→ WHAT IS EXPECTED
Wherever the string "nail" shows up in the data below, copy the whole line.

→ MATERIAL PROVIDED

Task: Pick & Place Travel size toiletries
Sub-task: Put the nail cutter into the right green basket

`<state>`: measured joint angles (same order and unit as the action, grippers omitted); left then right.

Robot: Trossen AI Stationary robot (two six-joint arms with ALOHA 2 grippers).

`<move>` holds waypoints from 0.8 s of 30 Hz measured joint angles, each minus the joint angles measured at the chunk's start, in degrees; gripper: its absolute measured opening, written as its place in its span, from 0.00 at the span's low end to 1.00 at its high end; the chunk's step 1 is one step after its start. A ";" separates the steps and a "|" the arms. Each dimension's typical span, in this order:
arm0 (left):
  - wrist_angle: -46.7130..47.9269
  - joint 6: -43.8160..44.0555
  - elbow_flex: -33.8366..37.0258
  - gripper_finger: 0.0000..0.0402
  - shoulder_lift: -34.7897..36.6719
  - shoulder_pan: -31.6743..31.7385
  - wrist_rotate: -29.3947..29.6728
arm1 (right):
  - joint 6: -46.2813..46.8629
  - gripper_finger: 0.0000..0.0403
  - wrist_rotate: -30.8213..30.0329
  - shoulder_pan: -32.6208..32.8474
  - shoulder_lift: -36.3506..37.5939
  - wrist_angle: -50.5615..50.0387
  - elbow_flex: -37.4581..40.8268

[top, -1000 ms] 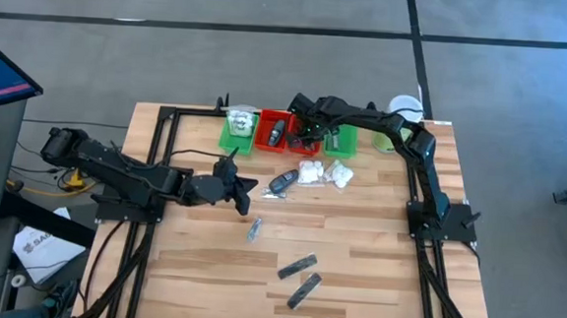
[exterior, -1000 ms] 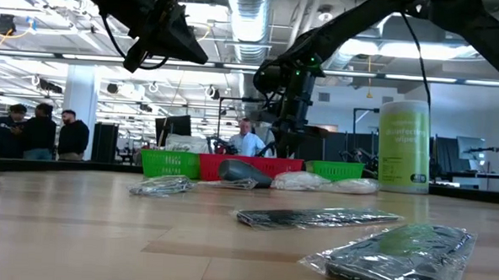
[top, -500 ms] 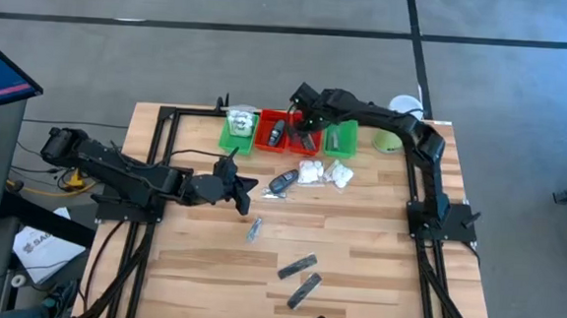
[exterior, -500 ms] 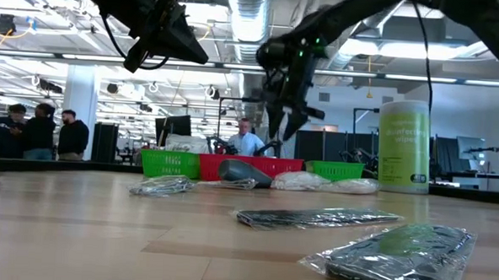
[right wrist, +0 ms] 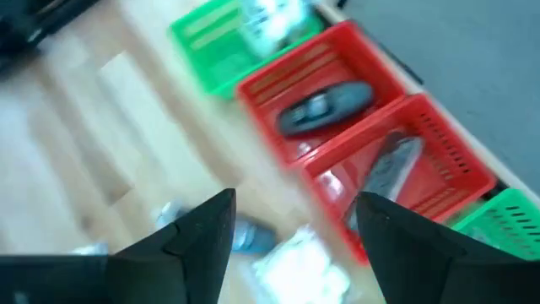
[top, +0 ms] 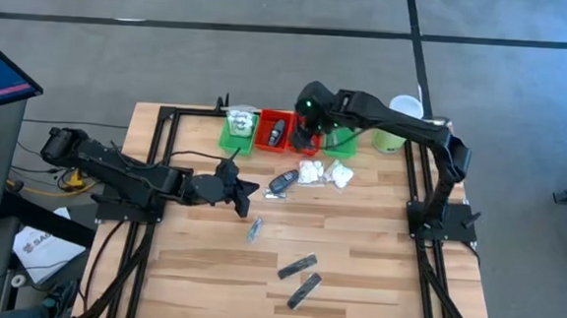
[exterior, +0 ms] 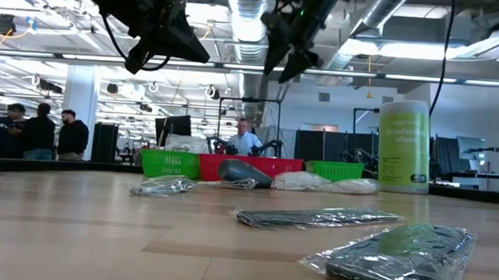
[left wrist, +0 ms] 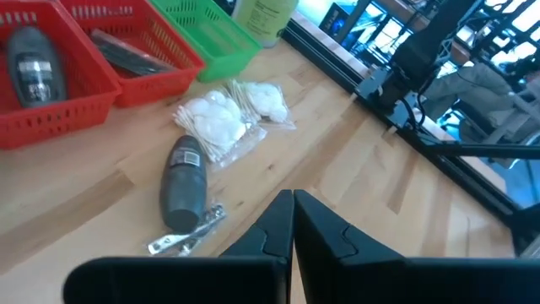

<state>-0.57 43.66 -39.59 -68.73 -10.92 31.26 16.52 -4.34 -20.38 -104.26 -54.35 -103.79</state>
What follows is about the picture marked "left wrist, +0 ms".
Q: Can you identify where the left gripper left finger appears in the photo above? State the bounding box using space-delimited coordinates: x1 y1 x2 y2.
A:
62 188 295 304

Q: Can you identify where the black stand leg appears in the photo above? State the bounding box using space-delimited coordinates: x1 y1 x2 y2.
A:
421 142 540 161

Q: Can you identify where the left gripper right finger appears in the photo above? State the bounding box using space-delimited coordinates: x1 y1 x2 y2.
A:
294 188 540 304

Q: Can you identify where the dark grey deodorant bottle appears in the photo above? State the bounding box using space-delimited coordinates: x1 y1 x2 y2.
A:
5 25 68 109
159 134 208 234

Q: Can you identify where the green disinfecting wipes canister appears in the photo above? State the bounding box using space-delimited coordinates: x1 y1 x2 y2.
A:
230 0 300 49

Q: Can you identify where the person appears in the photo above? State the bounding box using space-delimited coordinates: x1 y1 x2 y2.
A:
421 54 540 144

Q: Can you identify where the cotton swabs bag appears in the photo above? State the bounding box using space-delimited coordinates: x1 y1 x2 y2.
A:
227 79 297 131
171 90 269 170

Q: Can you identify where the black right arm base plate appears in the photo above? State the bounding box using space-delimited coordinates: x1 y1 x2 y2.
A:
353 67 423 130

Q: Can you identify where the red plastic basket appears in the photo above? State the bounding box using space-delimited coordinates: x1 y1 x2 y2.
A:
58 0 207 109
0 0 124 152

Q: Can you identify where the black comb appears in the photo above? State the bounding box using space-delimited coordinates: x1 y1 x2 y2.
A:
100 40 179 79
89 27 165 64

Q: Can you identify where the silver nail clipper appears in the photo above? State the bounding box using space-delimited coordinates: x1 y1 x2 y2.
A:
146 202 228 258

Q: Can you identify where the green plastic basket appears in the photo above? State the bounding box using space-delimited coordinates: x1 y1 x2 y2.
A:
149 0 263 84

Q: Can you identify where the black aluminium table frame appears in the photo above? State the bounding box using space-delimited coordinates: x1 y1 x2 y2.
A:
280 16 540 258

→ TASK SOLUTION
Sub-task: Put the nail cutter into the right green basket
Q: Can you identify where the silver nail clipper appears in the photo above? State the bounding box using space-delimited coordinates: x1 y1 x2 y2.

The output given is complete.